Best Practices — Writing Unambiguous Expressions

  • Parenthesize any bitwise + equality mix — Any expression mixing &, |, ^ with == or != needs explicit parentheses. Always. No exception.
  • Use && / || for boolean conditions — In if conditions combining multiple signals, use && and ||, not & and |. The precedence of logical operators vs bitwise differs and mixes unexpectedly.
  • Parenthesize ternary when adding/shifting result — sel ? a : b + c is almost never what you want. If you need to operate on the ternary result, always wrap it: (sel ? a : b) + c.
  • Don't rely on precedence — use parentheses — If you have to think about precedence when reading an expression, add parentheses. The compiler generates identical hardware. Future readers will not need to remember the table.
PatternWrite thisNot this
Masked field check(data & mask) == expecteddata & mask == expected
Guard conditionvalid && (data == exp)valid & data == exp
Add to ternary result(sel ? a : b) + csel ? a : b + c
Negate a comparison!(data == 8'h00) or data != 8'h00!data == 8'h00
Multi-flag condition(a_flag || b_flag) && enablea_flag | b_flag && enable
Shift then compare(data >> 4) == 4'hAdata >> 4 == 4'hA — relational binds tighter than shift? No — shift is above relational, so this is actually (data >> 4) == 4'hA correctly. But be explicit anyway.

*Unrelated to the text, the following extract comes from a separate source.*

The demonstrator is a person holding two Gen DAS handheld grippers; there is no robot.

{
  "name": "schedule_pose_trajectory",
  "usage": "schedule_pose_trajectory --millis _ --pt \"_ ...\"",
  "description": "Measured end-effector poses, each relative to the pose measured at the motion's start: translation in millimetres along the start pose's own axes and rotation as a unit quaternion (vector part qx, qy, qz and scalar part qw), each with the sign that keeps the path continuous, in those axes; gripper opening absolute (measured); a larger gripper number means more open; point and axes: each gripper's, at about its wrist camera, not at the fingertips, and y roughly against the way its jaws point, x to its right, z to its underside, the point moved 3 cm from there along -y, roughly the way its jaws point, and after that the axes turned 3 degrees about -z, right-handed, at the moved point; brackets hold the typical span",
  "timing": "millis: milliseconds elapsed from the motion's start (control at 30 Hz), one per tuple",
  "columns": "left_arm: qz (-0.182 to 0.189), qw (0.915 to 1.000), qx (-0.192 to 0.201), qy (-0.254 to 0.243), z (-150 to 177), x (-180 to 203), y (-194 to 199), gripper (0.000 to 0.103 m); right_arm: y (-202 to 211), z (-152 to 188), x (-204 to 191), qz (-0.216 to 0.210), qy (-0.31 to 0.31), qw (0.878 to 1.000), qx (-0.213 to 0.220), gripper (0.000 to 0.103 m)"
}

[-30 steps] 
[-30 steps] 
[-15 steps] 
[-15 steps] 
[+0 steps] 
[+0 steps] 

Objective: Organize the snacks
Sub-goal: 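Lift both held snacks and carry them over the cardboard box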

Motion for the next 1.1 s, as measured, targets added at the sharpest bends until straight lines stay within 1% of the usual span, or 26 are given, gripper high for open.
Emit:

Summary — The Table You Actually Need to Memorize

You do not need to memorize all sixteen precedence levels. You need to memorize the three non-obvious rules that cause real bugs, and parenthesize everything else when mixing operator types.

RuleCounter-intuitive factSafe pattern
Equality above bitwise== binds tighter than &, |, ^ — opposite of CAlways parenthesize: (a & b) == c
Logical AND above bitwise OR&& binds tighter than |Use || / && for booleans; parenthesize mixed expressions
Conditional is very lowAlmost everything binds tighter than ?:Parenthesize ternary when it appears inside another expression
  • Unary operators first. Sign, logical NOT, bitwise NOT, reduction, increment — all bind before any binary operator.
  • Arithmetic before shift before relational before equality. These follow standard mathematical intuition.
  • Equality is above all bitwise binary operators. This is the SystemVerilog-specific trap. Memorize it.
  • Bitwise AND → XOR → OR → Logical AND → Logical OR — that exact order from high to low within the bitwise/logical group.
  • Conditional ?: is right-associative and near the bottom. Nested ternaries chain right-to-left naturally.
  • When in doubt, parenthesize. It costs nothing in hardware and everything in readability.